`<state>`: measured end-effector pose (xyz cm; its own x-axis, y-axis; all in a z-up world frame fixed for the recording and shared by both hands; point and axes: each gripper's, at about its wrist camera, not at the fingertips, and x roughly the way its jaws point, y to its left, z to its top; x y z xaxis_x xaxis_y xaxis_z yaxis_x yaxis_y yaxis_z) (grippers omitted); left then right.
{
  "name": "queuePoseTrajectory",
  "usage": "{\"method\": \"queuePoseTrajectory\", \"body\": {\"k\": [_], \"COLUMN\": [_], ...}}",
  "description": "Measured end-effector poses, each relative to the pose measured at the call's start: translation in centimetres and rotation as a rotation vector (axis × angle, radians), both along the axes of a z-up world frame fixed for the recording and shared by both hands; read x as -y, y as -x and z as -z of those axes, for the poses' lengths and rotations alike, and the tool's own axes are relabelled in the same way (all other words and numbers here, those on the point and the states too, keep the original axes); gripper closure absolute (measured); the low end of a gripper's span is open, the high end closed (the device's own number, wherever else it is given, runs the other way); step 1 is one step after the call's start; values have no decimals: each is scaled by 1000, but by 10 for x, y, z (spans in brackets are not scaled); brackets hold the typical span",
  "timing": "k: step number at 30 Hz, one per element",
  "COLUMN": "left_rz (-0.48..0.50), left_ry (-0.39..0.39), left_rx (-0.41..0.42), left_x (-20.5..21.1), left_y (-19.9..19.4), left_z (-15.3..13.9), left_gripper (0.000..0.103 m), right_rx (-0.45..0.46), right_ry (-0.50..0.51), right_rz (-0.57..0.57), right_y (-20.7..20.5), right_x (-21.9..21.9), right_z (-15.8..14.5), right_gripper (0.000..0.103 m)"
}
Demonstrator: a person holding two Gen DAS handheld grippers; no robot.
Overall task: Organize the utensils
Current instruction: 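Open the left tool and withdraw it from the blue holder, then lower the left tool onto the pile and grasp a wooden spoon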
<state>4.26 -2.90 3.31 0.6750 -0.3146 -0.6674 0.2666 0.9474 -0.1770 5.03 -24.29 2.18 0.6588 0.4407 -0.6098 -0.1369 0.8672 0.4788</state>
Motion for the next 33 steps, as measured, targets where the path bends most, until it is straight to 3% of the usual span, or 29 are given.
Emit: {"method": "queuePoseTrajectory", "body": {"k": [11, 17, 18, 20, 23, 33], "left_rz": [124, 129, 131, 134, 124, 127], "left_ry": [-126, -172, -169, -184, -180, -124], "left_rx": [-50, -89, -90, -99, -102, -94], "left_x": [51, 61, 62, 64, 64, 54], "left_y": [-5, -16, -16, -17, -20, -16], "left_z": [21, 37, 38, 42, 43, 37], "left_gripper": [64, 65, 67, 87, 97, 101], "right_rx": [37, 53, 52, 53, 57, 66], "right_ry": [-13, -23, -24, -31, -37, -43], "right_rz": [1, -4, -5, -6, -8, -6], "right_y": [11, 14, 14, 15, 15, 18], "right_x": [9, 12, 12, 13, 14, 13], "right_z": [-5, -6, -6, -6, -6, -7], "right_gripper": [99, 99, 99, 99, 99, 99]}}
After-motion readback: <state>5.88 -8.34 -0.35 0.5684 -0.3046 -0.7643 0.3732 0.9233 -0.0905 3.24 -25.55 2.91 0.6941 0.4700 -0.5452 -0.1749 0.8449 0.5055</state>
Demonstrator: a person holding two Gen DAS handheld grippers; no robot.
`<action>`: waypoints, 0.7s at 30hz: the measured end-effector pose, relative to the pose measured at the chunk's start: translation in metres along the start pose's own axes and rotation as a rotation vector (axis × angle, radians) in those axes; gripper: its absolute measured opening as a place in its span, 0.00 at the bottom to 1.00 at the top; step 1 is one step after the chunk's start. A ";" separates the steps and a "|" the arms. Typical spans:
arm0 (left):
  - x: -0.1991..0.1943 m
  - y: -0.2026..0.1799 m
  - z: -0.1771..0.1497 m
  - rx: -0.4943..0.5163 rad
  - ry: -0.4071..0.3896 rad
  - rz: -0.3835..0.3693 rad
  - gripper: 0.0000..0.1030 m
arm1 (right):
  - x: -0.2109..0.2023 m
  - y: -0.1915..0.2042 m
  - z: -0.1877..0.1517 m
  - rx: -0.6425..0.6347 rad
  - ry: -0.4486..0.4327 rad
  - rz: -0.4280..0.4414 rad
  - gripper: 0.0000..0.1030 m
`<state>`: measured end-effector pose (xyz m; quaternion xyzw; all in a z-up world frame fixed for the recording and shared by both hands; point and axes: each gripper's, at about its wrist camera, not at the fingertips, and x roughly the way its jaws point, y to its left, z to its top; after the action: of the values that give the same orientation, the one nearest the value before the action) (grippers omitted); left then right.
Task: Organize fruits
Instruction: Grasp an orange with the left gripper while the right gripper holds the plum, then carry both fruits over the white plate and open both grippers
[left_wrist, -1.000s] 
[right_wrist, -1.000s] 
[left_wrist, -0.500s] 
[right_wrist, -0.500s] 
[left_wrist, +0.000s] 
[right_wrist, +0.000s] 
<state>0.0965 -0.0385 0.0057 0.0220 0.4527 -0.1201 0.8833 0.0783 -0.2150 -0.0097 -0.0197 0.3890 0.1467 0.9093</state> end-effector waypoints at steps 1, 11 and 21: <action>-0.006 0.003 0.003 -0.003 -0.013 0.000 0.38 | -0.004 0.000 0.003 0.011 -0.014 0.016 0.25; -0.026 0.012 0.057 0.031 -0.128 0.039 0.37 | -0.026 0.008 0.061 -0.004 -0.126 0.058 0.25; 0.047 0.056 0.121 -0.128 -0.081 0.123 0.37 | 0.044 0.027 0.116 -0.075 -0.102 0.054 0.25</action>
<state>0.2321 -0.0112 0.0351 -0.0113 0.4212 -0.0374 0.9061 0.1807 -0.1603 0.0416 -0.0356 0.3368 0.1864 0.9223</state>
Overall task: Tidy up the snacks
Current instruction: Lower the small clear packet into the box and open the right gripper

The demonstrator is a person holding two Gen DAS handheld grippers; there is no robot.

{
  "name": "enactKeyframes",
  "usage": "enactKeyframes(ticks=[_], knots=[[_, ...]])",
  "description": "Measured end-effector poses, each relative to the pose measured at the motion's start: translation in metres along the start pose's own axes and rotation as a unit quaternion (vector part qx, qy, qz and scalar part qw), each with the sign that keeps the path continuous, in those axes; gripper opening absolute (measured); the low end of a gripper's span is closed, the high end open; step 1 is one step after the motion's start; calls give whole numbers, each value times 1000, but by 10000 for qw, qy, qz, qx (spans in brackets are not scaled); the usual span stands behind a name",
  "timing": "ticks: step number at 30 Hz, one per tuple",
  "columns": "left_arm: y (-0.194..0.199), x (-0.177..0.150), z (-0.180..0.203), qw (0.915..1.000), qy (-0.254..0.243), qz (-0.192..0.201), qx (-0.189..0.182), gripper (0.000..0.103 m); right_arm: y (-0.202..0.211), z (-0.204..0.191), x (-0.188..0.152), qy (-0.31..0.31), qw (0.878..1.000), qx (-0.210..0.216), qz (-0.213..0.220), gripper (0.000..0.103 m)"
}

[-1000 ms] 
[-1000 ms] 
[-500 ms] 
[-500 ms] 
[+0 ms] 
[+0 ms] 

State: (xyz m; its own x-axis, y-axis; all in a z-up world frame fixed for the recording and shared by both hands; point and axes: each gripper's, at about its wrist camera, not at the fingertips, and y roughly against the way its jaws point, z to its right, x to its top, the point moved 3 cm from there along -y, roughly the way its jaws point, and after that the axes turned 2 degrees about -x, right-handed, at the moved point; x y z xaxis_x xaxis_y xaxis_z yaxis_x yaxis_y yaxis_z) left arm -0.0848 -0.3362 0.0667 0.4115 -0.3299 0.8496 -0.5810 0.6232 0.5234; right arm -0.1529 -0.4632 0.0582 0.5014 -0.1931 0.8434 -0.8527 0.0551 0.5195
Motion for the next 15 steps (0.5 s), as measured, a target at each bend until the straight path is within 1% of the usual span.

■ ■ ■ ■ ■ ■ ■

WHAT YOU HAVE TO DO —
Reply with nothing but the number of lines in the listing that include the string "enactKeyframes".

OUTPUT FOR THIS EXERCISE —
2